Supplied information
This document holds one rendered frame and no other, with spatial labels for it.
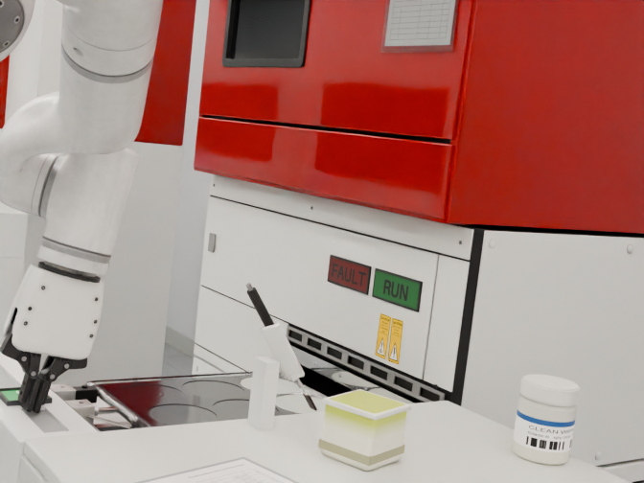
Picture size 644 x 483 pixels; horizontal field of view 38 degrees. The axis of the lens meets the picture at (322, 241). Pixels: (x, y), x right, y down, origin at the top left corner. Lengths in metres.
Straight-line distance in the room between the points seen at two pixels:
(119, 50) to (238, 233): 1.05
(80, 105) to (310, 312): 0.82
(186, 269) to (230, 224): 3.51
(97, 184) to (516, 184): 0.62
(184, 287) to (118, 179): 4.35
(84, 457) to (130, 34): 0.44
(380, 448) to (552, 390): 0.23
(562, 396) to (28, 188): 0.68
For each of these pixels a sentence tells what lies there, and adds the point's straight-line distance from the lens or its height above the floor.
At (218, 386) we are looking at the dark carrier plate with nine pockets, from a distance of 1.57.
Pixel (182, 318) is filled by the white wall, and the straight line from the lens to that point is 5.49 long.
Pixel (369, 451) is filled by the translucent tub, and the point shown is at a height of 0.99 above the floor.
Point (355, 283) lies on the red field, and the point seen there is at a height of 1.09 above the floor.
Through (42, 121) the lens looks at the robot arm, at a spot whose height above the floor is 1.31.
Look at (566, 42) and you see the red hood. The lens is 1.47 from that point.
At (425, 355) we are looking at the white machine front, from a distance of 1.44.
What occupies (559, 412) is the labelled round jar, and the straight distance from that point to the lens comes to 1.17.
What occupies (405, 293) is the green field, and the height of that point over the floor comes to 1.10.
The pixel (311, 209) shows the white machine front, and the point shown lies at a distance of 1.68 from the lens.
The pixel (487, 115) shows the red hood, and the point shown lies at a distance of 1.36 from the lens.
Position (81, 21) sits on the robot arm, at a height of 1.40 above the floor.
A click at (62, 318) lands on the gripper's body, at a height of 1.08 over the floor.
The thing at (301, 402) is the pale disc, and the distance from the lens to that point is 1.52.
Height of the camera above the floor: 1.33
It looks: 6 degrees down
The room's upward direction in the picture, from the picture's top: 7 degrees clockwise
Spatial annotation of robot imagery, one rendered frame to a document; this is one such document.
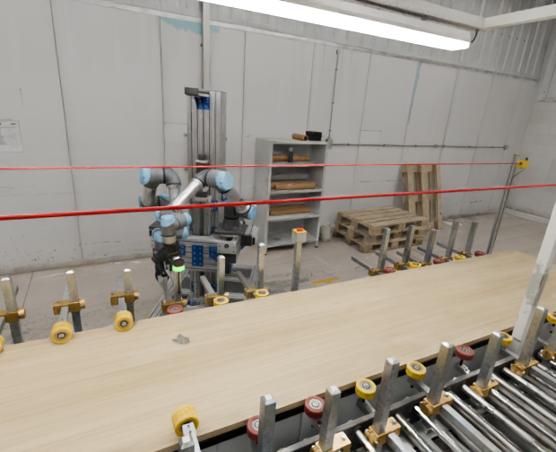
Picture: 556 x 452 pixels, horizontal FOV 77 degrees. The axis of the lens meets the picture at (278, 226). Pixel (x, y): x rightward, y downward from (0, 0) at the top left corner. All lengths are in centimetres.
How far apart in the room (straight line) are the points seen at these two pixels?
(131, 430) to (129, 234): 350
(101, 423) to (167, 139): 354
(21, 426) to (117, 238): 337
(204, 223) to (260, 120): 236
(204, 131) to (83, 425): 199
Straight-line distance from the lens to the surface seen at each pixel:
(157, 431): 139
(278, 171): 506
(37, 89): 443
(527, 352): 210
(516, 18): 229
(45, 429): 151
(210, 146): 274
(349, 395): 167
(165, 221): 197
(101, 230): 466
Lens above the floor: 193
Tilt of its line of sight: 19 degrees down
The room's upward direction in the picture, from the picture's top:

--

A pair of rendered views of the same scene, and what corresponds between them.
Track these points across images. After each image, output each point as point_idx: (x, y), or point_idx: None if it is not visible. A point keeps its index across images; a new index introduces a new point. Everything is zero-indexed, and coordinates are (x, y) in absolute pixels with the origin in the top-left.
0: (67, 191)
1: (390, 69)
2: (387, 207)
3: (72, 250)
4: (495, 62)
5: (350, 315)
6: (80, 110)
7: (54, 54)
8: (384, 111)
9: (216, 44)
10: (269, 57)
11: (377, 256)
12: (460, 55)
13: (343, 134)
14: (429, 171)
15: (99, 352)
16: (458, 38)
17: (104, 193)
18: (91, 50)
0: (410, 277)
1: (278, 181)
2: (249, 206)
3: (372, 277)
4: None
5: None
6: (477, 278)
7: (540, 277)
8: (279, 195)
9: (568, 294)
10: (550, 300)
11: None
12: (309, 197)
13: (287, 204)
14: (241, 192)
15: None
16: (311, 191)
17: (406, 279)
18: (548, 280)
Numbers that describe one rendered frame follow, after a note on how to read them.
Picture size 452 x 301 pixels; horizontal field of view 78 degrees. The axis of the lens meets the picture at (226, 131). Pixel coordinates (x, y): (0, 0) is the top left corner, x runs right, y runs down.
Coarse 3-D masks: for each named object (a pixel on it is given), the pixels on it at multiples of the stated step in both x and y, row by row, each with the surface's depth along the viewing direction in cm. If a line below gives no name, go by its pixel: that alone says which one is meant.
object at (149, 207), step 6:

---

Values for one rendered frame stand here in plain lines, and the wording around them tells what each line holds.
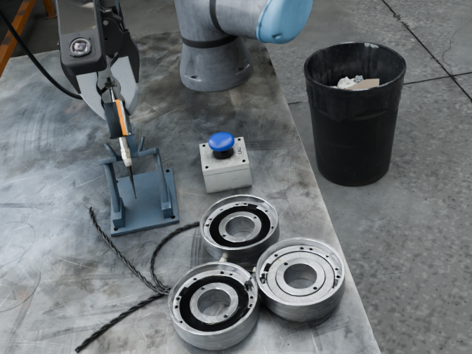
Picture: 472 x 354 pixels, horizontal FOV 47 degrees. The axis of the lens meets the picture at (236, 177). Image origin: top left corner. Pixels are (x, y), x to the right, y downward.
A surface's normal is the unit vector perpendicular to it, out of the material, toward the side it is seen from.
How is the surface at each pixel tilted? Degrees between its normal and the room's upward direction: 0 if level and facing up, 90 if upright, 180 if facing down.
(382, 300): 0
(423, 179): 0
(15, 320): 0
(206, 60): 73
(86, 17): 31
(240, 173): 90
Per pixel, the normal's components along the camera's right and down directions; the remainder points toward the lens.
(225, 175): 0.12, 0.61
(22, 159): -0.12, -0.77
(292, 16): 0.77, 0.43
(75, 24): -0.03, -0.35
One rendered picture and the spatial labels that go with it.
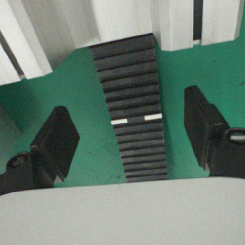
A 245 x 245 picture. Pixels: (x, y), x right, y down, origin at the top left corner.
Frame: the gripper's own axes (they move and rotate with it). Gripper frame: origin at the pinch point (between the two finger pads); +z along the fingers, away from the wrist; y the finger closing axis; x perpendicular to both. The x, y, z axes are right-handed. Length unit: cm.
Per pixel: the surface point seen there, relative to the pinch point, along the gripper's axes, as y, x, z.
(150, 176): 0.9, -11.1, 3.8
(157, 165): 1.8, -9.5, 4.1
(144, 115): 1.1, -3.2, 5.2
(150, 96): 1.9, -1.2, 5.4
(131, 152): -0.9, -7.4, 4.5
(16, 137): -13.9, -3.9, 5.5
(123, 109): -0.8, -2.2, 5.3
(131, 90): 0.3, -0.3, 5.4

Task instructions
Reproduce, character for character, only the lines of the preceding data that start at the line with "7: (54, 54)" and end at the line with "Picture size 452", both included.

Response for this exercise
7: (54, 54)
8: (384, 111)
9: (216, 44)
10: (269, 57)
11: (377, 256)
12: (460, 55)
13: (343, 134)
14: (429, 171)
15: (99, 352)
16: (458, 38)
17: (104, 193)
18: (91, 50)
0: (410, 277)
1: (278, 181)
2: (249, 206)
3: (372, 277)
4: None
5: None
6: (477, 278)
7: (540, 277)
8: (279, 195)
9: (568, 294)
10: (550, 300)
11: None
12: (309, 197)
13: (287, 204)
14: (241, 192)
15: None
16: (311, 191)
17: (406, 279)
18: (548, 280)
Numbers that describe one rendered frame follow, after a note on how to read them.
Picture size 452 x 301 pixels; horizontal field of view 78 degrees. The axis of the lens meets the picture at (226, 131). Pixel coordinates (x, y): (0, 0) is the top left corner, x runs right, y runs down.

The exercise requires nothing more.